Während sie kaute, fragte er: „Also. Hast du schon ein bisschen mehr darüber nachgedacht, wieder zur Schule zu gehen?”
Ihr Kiefer bewegte sich kreisförmig, während sie ihn gerade anblickte. „Ich glaube, ich bin einfach noch nicht so weit”, antwortete sie nach einer Weile.
Reid nickte, als ob er ihr zustimmte, doch er dachte, dass vier Wochen mehr als genug Zeit wären und es ihnen guttäte, wenn sie wieder zur Routine zurückkehrten. Keine von ihnen war nach dem Vorfall zur Schule zurückgekehrt. Sara war ganz offensichtlich noch nicht bereit, doch es schien, dass Maya wieder in Form war, um ihre Bildung erneut aufzunehmen. Sie war schlau, fast zu schlau. Selbst in der Mittelschule hatte sie jede Woche an ein paar Kursen der Georgetown Universität teilgenommen. Das sähe auf einer Universitätsbewerbung gut aus und gäbe ihr Vorsprung bei einem Studium - doch nur, wenn sie die Kurse auch beendete.
Mindestens ging sie ein paar Mal pro Woche zur Bibliothek, um zu lernen, das war schon ein Anfang. Sie hatte vor, an den letzten Prüfungen teilzunehmen und sie zu bestehen, damit sie nicht wiederholen müsste.

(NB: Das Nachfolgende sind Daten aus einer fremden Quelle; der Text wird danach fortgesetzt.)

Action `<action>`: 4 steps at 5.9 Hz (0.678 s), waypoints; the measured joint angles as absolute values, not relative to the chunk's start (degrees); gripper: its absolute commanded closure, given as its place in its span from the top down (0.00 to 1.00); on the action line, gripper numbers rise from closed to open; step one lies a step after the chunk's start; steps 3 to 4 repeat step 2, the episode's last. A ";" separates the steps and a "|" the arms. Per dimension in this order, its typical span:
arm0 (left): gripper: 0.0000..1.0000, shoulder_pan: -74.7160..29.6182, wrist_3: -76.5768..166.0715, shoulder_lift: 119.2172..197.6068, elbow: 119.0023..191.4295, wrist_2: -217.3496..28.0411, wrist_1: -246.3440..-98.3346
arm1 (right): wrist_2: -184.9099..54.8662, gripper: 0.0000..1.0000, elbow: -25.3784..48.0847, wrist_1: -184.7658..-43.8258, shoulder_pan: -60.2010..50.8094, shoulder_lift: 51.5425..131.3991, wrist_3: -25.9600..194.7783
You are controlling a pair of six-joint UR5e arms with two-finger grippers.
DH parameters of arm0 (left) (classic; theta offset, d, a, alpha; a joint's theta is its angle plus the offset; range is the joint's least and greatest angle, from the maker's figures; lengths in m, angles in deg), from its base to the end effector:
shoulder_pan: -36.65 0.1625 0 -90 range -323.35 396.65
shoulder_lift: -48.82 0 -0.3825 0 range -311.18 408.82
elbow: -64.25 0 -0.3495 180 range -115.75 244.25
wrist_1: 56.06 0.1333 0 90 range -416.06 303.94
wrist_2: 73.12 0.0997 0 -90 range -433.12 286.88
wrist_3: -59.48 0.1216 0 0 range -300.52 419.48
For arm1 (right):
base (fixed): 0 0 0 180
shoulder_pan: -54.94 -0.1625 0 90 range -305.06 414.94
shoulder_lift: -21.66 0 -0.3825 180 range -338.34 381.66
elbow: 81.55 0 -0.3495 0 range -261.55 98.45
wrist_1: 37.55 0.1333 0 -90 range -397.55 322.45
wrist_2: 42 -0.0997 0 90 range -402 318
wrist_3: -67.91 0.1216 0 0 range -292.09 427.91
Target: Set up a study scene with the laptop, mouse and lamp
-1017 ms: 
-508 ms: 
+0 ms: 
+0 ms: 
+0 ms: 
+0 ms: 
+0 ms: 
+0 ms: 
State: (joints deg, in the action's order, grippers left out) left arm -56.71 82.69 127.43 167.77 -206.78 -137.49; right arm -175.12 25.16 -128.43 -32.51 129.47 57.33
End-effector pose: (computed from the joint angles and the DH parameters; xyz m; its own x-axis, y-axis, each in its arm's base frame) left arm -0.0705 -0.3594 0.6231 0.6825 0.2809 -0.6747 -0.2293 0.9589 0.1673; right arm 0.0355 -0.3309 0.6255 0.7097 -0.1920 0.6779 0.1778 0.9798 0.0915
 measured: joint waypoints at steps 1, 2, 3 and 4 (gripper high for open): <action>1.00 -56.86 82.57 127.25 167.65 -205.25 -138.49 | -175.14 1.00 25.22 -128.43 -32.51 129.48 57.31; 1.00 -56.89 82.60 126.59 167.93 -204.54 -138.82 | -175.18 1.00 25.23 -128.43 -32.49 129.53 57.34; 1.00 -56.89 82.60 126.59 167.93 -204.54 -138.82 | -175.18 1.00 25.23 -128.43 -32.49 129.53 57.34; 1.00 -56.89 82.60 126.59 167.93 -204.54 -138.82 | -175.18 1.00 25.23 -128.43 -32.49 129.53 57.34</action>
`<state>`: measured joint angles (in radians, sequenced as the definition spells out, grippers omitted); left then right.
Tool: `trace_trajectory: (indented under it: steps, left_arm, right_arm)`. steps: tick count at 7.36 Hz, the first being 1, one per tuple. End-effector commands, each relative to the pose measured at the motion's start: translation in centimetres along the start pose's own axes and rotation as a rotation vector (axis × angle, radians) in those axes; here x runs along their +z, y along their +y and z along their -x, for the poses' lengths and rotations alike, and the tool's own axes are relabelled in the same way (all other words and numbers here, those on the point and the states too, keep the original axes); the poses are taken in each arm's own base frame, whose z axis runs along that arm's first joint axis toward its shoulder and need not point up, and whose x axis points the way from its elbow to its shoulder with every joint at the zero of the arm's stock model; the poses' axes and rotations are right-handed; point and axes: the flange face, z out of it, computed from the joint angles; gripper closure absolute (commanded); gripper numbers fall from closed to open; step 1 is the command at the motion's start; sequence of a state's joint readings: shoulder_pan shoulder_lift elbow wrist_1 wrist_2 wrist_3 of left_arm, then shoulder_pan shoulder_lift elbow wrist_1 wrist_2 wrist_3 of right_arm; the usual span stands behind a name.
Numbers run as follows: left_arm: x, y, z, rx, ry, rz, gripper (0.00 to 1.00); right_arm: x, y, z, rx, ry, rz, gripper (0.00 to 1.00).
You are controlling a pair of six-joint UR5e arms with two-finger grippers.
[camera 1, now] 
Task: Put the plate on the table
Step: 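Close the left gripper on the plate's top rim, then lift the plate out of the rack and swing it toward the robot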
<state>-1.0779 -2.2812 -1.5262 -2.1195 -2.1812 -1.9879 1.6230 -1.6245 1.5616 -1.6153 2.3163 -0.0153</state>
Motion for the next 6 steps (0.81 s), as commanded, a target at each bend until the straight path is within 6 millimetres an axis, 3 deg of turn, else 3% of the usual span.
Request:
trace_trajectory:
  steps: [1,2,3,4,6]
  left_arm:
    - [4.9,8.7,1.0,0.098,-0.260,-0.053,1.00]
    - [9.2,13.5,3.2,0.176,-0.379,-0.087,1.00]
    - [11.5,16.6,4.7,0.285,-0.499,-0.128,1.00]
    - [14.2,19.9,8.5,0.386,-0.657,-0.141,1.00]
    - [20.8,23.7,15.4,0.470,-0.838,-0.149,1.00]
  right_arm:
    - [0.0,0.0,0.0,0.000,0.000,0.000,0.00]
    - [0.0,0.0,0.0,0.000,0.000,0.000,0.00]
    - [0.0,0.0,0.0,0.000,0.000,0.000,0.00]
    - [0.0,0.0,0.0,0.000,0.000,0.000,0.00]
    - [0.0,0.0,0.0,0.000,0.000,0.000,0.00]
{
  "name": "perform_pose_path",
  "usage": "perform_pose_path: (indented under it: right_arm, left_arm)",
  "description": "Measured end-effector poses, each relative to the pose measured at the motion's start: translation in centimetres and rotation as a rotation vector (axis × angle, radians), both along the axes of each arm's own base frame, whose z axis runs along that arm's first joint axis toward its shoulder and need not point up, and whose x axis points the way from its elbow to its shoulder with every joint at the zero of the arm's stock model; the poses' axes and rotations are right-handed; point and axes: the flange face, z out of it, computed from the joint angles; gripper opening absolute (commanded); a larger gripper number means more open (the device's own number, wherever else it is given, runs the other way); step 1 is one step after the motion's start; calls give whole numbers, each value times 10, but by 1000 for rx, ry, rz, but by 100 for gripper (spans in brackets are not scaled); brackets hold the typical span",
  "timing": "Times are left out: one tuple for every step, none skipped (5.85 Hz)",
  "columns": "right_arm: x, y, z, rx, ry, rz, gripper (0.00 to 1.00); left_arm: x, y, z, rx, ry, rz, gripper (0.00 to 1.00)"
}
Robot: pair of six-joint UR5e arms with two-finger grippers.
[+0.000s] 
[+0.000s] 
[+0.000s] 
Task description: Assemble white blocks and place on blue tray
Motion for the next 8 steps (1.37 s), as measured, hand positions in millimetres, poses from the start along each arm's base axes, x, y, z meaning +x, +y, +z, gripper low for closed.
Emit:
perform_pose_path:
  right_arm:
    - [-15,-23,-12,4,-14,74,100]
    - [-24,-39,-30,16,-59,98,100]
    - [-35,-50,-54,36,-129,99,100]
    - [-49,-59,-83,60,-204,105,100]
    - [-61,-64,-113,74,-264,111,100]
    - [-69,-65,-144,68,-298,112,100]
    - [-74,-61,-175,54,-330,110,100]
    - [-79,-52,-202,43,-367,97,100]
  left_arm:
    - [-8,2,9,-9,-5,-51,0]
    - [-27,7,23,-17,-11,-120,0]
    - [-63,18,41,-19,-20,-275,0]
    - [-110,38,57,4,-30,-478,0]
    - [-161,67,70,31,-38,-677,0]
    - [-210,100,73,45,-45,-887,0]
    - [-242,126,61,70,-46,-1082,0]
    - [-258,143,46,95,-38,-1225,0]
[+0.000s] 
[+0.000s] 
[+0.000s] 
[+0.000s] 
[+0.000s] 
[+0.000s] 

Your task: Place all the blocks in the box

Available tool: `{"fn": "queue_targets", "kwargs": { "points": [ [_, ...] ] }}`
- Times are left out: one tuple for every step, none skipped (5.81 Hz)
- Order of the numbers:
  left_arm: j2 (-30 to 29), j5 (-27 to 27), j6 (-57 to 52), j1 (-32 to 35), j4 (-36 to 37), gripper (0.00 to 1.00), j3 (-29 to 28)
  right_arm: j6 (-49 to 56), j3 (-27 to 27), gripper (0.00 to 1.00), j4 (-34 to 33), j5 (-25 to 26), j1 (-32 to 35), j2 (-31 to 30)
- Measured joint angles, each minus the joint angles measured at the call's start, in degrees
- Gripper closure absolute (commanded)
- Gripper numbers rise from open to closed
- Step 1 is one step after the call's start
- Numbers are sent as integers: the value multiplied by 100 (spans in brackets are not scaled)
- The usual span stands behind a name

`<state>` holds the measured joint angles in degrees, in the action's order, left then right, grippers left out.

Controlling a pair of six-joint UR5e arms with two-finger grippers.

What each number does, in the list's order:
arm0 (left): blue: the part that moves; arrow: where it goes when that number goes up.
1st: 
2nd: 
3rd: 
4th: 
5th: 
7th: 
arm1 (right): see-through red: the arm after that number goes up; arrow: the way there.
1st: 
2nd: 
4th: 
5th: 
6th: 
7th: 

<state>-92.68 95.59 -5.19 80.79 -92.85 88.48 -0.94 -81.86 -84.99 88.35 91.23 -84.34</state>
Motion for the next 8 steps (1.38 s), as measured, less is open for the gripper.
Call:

Doch so schlau sie auch war, Reid zweifelte daran, dass das ausreichen würde.
Er wählte seine Worte vorsichtig, als er ihr sagte: „Es sind nicht mal mehr zwei Monate Unterricht, doch ich glaube, du bist schlau genug, aufzuholen, falls du zurückkehrst.”
„Du hast recht”, gab sie zurück, während sie einen weiteren Happen Pizza abbiss. „Ich bin schlau genug.”
Er blickte sie von der Seite an. „Das war nicht, was ich meinte, Maya -”
„Oh, hallo Mäuschen”, sagte sie plötzlich.